橋本さんが僕に、君は橋本というのは味も素っ気もない冷酷な男だと思ってるだろうと言う。そう思ってる、と僕が言ったら、こんなのは言い触らす話じゃないけどな、野中さん、あんたはな、俺によく嫌なことをズバッと言ってくるから、聞いてくれよと言って、今入院してる母親は、俺の母じゃないんだ。大二郎の母なんだ。だから親父がお母さんと呼べと言うけれど、俺は絶対に頑固に呼ばなかった。六つかそこらになった時いっぺん自分で腹を決めて、お母さんと言った。聞いた母親がびっくりして、仏壇の位牌と写真を指して、あんたのお母さんはそこに居ると言った。その時何を言いやがると思った。自分が呼ぶのが嫌で嫌でおったのを、父親がそこまで言うからと思って言ったのに、あんたのお母さんはそこに居ると位牌と写真を指さされた時から、本当に俺は人間が変わった。そして生意気な、いけずっぽい言い方をする人間になってしまったんだ。とやや涙ぐんで僕に話したことがあります。その話を聞いてからは本当に彼を助けてやろうと言う気になりました。僕が最後になってこの人に惚れたのは、そういう問題があったからですね。p.255
橋竜さんにも物語があったんですね…。日本の政治は、野中の直言を聞ける人と聞けない人で、分かれてしまったのかも。
橋本さんは、防衛庁長官は見かけに心が弾むような人がいいんだ。俺みたいないけずの小生意気な奴はだめなんだ。中川君がそうだとは言わんけど。p.259
自虐しつつ中川秀直さんを落とす。橋竜のこのセンスもっと発揮して欲しかった。
それと困ったのは、ブッチホン。総理ね、それはあんた、なんぼなんでも今日質問してくれた人にありがとうと言って、彼の法案について、わかったそれは官房長官と相談してくれとふるのは…。そんなことまで聞いておったら、あんた、身体が持ちませんでと。p.331
質問した野党にもお礼を言う小渕さんと、身体を予言者のように心配する野中。
二階俊博さんは自自連立のテレホンカードを作りましたね。p.347
二階さんの名前が出るかと思ってたら、テレフォンカード!陰湿なイメージはなく、二階さん、明るい人なのかな?
過去のわだかまりを取る役目をやってくれた人はおります。第3者です。

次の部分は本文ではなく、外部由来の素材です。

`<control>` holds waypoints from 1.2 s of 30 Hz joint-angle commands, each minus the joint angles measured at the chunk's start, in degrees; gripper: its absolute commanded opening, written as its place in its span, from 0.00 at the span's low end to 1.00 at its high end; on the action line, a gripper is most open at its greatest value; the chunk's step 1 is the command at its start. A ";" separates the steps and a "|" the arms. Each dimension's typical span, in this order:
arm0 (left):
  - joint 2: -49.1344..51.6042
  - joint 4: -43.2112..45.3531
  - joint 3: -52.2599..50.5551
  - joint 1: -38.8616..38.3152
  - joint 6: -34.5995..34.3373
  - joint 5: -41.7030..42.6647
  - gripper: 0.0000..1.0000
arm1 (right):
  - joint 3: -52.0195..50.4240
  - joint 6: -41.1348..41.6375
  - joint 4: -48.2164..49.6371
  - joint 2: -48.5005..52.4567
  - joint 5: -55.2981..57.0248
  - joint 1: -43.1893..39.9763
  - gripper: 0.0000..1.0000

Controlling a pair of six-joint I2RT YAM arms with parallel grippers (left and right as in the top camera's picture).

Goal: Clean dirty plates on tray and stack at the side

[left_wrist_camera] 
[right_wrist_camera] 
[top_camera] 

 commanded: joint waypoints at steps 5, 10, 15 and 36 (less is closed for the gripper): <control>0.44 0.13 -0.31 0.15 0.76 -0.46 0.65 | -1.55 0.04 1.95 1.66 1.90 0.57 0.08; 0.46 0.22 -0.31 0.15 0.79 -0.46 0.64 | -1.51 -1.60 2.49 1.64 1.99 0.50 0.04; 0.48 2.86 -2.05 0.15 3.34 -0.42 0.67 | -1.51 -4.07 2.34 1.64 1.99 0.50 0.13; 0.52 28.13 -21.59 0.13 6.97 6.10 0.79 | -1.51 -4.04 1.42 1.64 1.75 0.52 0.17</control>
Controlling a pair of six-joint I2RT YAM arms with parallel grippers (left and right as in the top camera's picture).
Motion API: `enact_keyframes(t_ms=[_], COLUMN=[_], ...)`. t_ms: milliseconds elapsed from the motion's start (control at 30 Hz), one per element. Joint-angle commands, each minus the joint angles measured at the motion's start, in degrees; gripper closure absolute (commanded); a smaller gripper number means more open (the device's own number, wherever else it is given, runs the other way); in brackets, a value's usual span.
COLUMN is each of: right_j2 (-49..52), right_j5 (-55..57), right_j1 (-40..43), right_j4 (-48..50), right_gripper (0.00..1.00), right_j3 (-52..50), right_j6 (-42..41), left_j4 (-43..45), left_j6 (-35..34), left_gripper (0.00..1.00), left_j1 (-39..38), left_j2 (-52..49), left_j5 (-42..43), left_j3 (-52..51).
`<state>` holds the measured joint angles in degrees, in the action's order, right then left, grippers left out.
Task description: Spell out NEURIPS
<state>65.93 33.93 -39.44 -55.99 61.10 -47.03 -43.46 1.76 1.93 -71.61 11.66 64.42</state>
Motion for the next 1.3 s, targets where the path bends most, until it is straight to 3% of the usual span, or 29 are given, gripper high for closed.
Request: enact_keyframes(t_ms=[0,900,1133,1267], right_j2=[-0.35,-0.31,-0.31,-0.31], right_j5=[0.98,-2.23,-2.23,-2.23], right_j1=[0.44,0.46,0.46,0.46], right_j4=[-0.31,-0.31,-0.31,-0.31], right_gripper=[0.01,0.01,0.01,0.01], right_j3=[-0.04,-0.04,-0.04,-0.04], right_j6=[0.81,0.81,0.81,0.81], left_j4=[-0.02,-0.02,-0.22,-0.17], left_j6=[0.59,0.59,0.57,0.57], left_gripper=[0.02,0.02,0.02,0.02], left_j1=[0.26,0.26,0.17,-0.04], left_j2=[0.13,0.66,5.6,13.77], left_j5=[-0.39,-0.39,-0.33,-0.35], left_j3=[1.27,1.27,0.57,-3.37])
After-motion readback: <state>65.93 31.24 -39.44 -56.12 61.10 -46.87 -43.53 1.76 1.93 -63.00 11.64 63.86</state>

わかるでしょう、劇団四季だから。p.362
小沢さんとの間に入った浅利慶太さん。
青木さんは葬儀の時、竹下があるのは私と2人でやったんだということ、いやに力んで言ってたね。みんな、あまり良い気持ちで受け取らなかったんじゃないですかね。これからの島根は俺がやるんだと言うことがにじみ出ていたと思います。p.405
青木さんのこと認めてなかったんだ…。
古賀誠さんが僕の本当の戦友でした。p.461
古賀さんとムネオだけが野中人脈で残った。菅総理もその系譜だったのだが…。
(飯島秘書官については?)それは秘書官としては立派だったけれど、総理を笠に着て権力を行使するという男だったと思いますね。田中真紀子やめさせるためには、鈴木さんに議運の委員長を止めてもらうしかありません。ひとつご了承と言うから、俺が了解する話と違う。君は何の資格で来たんだ。これは本人の問題であり、貴重な問題だ、君はどんな資格なんだと言ったら、あーとか言って小さくなっていたけどね。p.471
飯島さんの著作を読んだばかりなので、立場や人で見方が変わって、面白いです。